A nova temporada do Festival Terras sem Sombra estende-se de abril a outubro e vai percorrer 11 concelhos, entre os quais os estreantes Mourão e Montemor-o-Novo, e conta com vários países convidados: Bélgica, Eslováquia, Hungria, Polónia, República Checa e Espanha.

No primeiro fim de semana de atividades, a 2 e 3 de abril, o agrupamento de câmara Trio Klavis atua na noite de sábado (21h30), em Figueira dos Cavaleiros (Lagar do Marmelo). O arranque da temporada no concelho de Ferreira inclui ainda uma visita muito especial ao património cultural da aldeia de Peroguarda e uma ação de biodiversidade sobre as ervas comestíveis do receituário alentejano, sem esquecer outras plantas aromáticas e medicinais cujo uso se perde na noite dos tempos.

No ambiente cénico do Lagar do Marmelo, da autoria do arquiteto Ricardo Bak Gordon, o Trio Klavis apresenta-se para um concerto intitulado “Teatro de Sombras Música para violino, saxofone e piano”. O programa da noite de 2 de abril integra peças de Mozart, Shostakovich e Sakamoto.

Oriundo de Viena de Áustria, o Trio Klavis tem vindo a destacar-se, no plano internacional, pela diversidade do seu repertório sonoro. O rigor interpretativo e a qualidade tonal do ensemble vienense permitem-lhe imprimir um carácter e um timbre distintos a obras primas que vão dos períodos clássico e romântico, à era moderna.

Festival Terras sem Sombra arranca a 2 de abril com a música de Mozart interpretada num lagar alentejano premiado
Festival Terras sem Sombra

Património cultural e biodiversidade

Ainda antes do concerto na noite de sábado, a programação do Festival Terras sem Sombra no concelho de Ferreira do Alentejo inicia-se às 15h00 com uma visita guiada à aldeia de Peroguarda. A localidade desperta a atenção pela genuína e profunda riqueza da sua cultura tradicional, desvendada por etnógrafo local, Joaquim Roque. A freguesia sofreu grandes transformações desde que o regadio permitiu um intenso aproveitamento agroindustrial dos seus solos, mas a paisagem retém muito da beleza original e a aldeia não perdeu o espírito do lugar.
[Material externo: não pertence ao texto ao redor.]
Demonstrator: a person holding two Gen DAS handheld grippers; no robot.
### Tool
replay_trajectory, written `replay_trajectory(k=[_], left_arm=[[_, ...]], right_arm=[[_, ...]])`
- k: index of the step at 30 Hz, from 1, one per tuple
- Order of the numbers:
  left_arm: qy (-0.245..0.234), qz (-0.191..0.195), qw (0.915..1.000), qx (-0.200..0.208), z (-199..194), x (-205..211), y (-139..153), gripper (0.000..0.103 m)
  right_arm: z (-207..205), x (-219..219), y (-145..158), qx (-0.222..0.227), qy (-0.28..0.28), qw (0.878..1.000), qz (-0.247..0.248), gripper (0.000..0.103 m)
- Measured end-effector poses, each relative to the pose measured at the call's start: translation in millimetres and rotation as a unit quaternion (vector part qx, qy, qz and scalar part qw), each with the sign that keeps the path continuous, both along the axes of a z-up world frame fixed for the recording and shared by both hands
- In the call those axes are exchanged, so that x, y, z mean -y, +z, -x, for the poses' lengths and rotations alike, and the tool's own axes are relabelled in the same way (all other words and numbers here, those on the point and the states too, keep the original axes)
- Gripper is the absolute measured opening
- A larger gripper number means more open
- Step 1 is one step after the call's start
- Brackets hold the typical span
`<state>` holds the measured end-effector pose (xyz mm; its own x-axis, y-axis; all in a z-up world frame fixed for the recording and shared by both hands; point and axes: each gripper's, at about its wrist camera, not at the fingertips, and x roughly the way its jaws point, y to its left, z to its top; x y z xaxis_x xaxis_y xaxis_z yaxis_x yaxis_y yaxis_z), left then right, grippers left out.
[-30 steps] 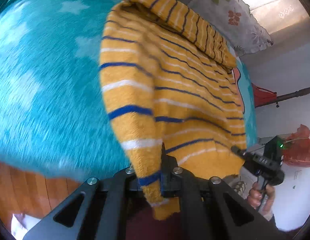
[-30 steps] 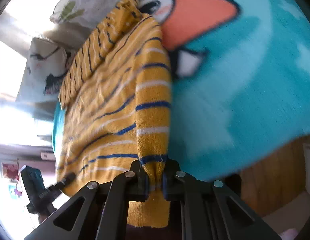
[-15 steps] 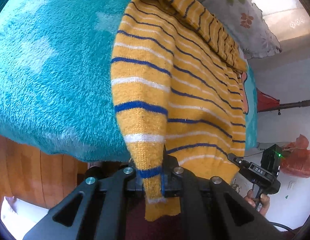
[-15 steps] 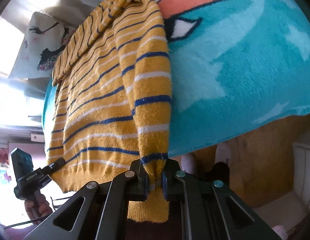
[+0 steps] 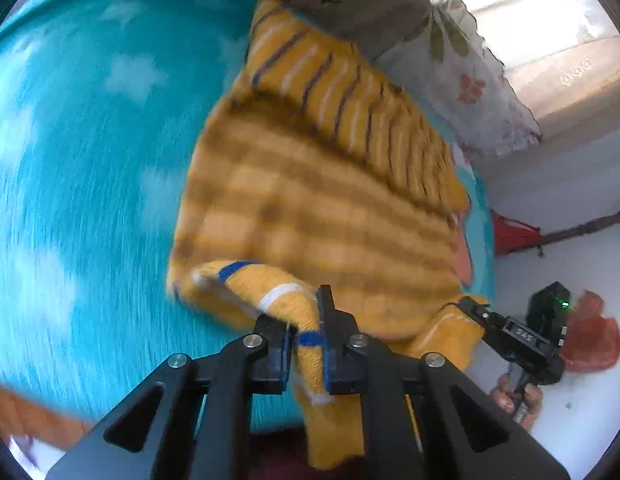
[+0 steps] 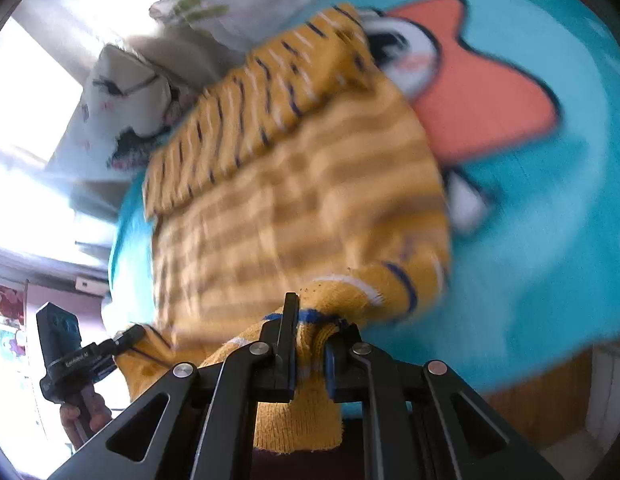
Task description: Fold small clothes
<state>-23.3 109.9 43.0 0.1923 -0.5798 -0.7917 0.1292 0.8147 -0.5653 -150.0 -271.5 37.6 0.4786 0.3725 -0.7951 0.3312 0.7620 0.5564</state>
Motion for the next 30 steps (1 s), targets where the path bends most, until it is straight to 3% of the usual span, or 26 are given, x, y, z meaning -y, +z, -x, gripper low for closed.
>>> replay_trajectory(k=[3, 5, 7, 10, 13, 18, 25, 30], left_arm=[[0.025, 0.015, 0.9996, -0.003, -35, 4, -5, 0.032], [0.046, 0.041, 0.998, -0.01, -49, -1, -2, 0.042], [0.048, 0.058, 0.9971, 0.008, -52, -6, 12, 0.056], [0.048, 0.043, 0.9966, 0.051, -49, -17, 30, 0.074], [0.033, 0.009, 0.9966, 0.075, -45, -20, 36, 0.074], [-0.007, -0.038, 0.9961, 0.079, -43, -16, 20, 0.074], [-0.06, -0.091, 0.9895, 0.096, -61, 17, 4, 0.075], [-0.08, -0.101, 0.9868, 0.098, -81, 42, -6, 0.075]], right_arm=[[-45, 2, 1, 0.011, -0.013, 0.999, 0.037, 0.013], [-71, 2, -3, 0.01, -0.019, 0.998, 0.051, 0.025], [-88, 2, -4, 0.008, -0.021, 0.998, 0.064, 0.038], [-97, 2, 7, 0.018, -0.023, 0.996, 0.084, 0.051], [-91, 6, 24, 0.037, -0.022, 0.993, 0.107, 0.06], [-77, 11, 36, 0.052, -0.001, 0.986, 0.157, 0.063], [-84, -8, 30, 0.034, 0.054, 0.967, 0.245, 0.064], [-110, -24, 23, 0.03, 0.111, 0.95, 0.29, 0.068]])
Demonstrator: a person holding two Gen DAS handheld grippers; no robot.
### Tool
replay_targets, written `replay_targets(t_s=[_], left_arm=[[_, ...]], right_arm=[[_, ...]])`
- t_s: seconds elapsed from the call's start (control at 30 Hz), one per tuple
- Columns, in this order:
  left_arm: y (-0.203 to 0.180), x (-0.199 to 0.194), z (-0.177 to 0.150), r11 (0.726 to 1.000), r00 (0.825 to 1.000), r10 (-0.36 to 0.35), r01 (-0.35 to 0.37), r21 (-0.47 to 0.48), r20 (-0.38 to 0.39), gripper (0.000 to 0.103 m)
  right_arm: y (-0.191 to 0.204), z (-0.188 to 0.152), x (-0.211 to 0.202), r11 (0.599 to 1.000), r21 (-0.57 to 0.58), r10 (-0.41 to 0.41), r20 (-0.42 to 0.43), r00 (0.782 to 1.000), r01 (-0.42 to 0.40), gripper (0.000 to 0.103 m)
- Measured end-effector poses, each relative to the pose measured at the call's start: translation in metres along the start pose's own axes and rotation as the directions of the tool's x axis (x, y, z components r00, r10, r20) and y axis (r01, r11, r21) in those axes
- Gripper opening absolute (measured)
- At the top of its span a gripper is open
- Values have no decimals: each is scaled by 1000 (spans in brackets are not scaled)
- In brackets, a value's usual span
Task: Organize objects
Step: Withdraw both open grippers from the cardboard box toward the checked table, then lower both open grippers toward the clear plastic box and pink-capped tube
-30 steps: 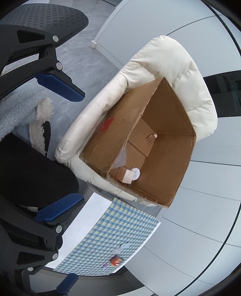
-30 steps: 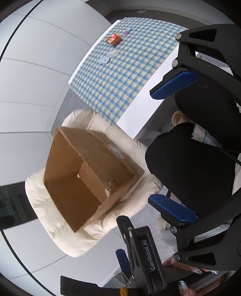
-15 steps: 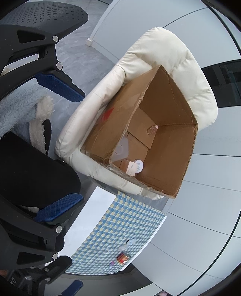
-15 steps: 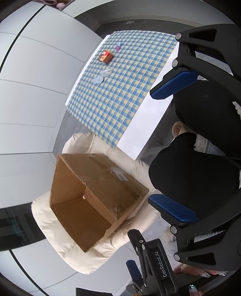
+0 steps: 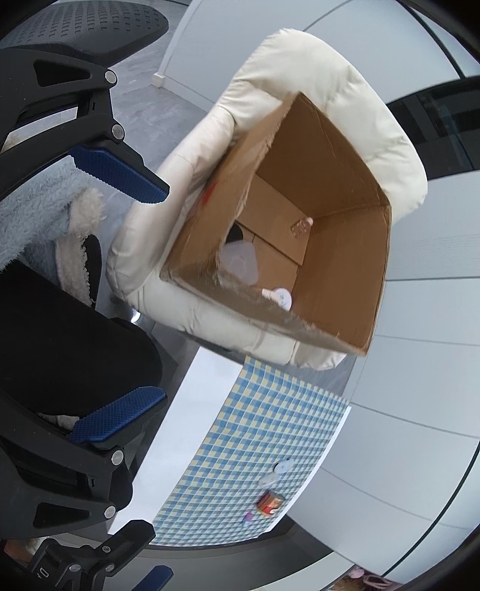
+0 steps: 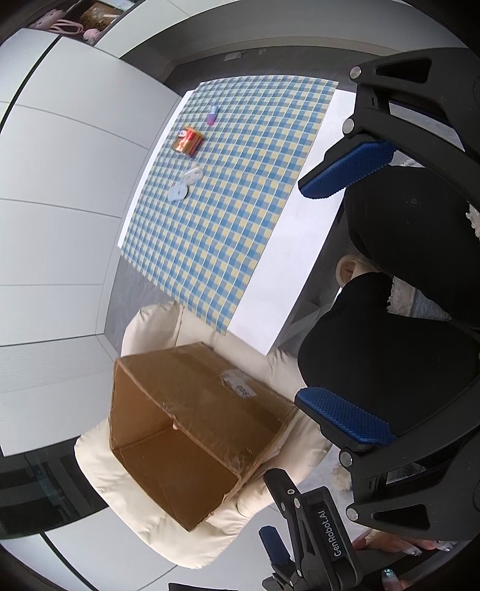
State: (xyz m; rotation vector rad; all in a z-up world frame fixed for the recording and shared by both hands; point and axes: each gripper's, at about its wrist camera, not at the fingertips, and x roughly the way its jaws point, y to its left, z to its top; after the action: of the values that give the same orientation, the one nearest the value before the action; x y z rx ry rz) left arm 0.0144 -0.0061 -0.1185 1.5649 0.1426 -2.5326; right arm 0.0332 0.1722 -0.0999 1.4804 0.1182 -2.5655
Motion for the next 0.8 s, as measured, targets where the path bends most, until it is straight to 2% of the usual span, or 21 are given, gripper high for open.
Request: replay_targets(t_s=[0.4,0.57,0.8], left_arm=[[-60,13,9,992,999,-43,43,118,-2,100],[-95,17,10,978,999,-53,50,201,10,100],[-143,26,15,954,995,-95,94,284,-9,100]], right_arm=[[-56,-16,2,991,118,-57,-21,998,59,103],[-85,-24,4,979,191,-70,-40,997,76,103],[-116,-35,9,963,247,-91,-65,994,105,103]])
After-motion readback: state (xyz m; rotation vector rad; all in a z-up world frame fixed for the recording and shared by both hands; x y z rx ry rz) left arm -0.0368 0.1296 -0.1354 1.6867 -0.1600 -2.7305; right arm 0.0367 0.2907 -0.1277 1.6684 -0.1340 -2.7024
O etnomusicólogo corso Michel Giacometti amou profundamente esta terras e as suas gentes, cujo cante divulgou, e está sepultado no pequeno cemitério da aldeia. Também ele vai ser lembrado nesta iniciativa do Festival, de que faz ainda parte o lançamento da obra “Peroguarda 58/59”, de Luís Ferreira Alves e inauguração da exposição de igual nome, patente no Museu Municipal de Ferreira do Alentejo.

Na manhã de domingo, 3 de abril (9h30), o ponto de encontro para a ação no âmbito da Biodiversidade é no Museu Municipal de Ferreira do Alentejo. Sob o mote “Quando a Botânica é também Gastronomia: Carrasquinhas, Catacuzes, Funchos & Cia.”, o Festival propõe resgatar do esquecimento algumas ervas com largos pergaminhos na gastronomia do concelho.

Nesta ação, os participantes partem num périplo pelos velhos caminhos em torno de Ferreira do Alentejo em direção ao Cabeço da Águia, de onde se avistam largos panoramas, hoje marcados pela preponderância do olival e do amendoal, mas onde persistem oásis da vida selvagem e autênticos redutos daquelas espécies. Sob a orientação de guias experientes, o objetivo é aprender a identificar, a preservar e a consumir aquelas ervas sem colocar em risco o seu futuro e, igualmente, ficar a saber como colhê-las e usá-las.